#### DATA EXTRACT:
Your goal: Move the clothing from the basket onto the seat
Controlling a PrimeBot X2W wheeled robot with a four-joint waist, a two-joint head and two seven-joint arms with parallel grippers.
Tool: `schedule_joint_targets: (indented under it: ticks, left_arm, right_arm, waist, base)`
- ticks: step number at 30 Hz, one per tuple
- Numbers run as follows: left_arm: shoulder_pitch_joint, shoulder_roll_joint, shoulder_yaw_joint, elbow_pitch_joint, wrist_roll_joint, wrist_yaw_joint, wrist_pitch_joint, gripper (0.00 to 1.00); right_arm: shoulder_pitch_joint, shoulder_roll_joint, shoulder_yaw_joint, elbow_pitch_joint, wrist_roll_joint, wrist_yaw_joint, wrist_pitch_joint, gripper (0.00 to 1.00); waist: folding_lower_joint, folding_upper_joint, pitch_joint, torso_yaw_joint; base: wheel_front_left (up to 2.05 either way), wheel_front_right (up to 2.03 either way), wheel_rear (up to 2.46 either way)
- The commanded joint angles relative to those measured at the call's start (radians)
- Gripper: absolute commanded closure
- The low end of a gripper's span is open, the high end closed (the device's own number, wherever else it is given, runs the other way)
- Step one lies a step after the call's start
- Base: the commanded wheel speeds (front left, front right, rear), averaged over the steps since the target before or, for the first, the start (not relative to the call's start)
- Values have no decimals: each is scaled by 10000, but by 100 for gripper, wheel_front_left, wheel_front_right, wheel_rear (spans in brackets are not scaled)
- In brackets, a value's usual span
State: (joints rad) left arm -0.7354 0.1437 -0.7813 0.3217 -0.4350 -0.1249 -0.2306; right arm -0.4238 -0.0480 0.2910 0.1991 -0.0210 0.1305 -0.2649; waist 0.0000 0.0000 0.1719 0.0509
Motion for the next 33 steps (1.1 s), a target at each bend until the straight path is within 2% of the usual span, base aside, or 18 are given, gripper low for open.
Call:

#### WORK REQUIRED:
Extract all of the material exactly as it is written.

#### ANSWER:
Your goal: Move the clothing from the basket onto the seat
Controlling a PrimeBot X2W wheeled robot with a four-joint waist, a two-joint head and two seven-joint arms with parallel grippers.
Tool: `schedule_joint_targets: (indented under it: ticks, left_arm, right_arm, waist, base)`
- ticks: step number at 30 Hz, one per tuple
- Numbers run as follows: left_arm: shoulder_pitch_joint, shoulder_roll_joint, shoulder_yaw_joint, elbow_pitch_joint, wrist_roll_joint, wrist_yaw_joint, wrist_pitch_joint, gripper (0.00 to 1.00); right_arm: shoulder_pitch_joint, shoulder_roll_joint, shoulder_yaw_joint, elbow_pitch_joint, wrist_roll_joint, wrist_yaw_joint, wrist_pitch_joint, gripper (0.00 to 1.00); waist: folding_lower_joint, folding_upper_joint, pitch_joint, torso_yaw_joint; base: wheel_front_left (up to 2.05 either way), wheel_front_right (up to 2.03 either way), wheel_rear (up to 2.46 either way)
- The commanded joint angles relative to those measured at the call's start (radians)
- Gripper: absolute commanded closure
- The low end of a gripper's span is open, the high end closed (the device's own number, wherever else it is given, runs the other way)
- Step one lies a step after the call's start
- Base: the commanded wheel speeds (front left, front right, rear), averaged over the steps since the target before or, for the first, the start (not relative to the call's start)
- Values have no decimals: each is scaled by 10000, but by 100 for gripper, wheel_front_left, wheel_front_right, wheel_rear (spans in brackets are not scaled)
- In brackets, a value's usual span
State: (joints rad) left arm -0.7354 0.1437 -0.7813 0.3217 -0.4350 -0.1249 -0.2306; right arm -0.4238 -0.0480 0.2910 0.1991 -0.0210 0.1305 -0.2649; waist 0.0000 0.0000 0.1719 0.0509
Motion for the next 33 steps (1.1 s), a target at each bend until the straight path is within 2% of the usual span, base aside, or 18 are given, gripper low for open.
Call:

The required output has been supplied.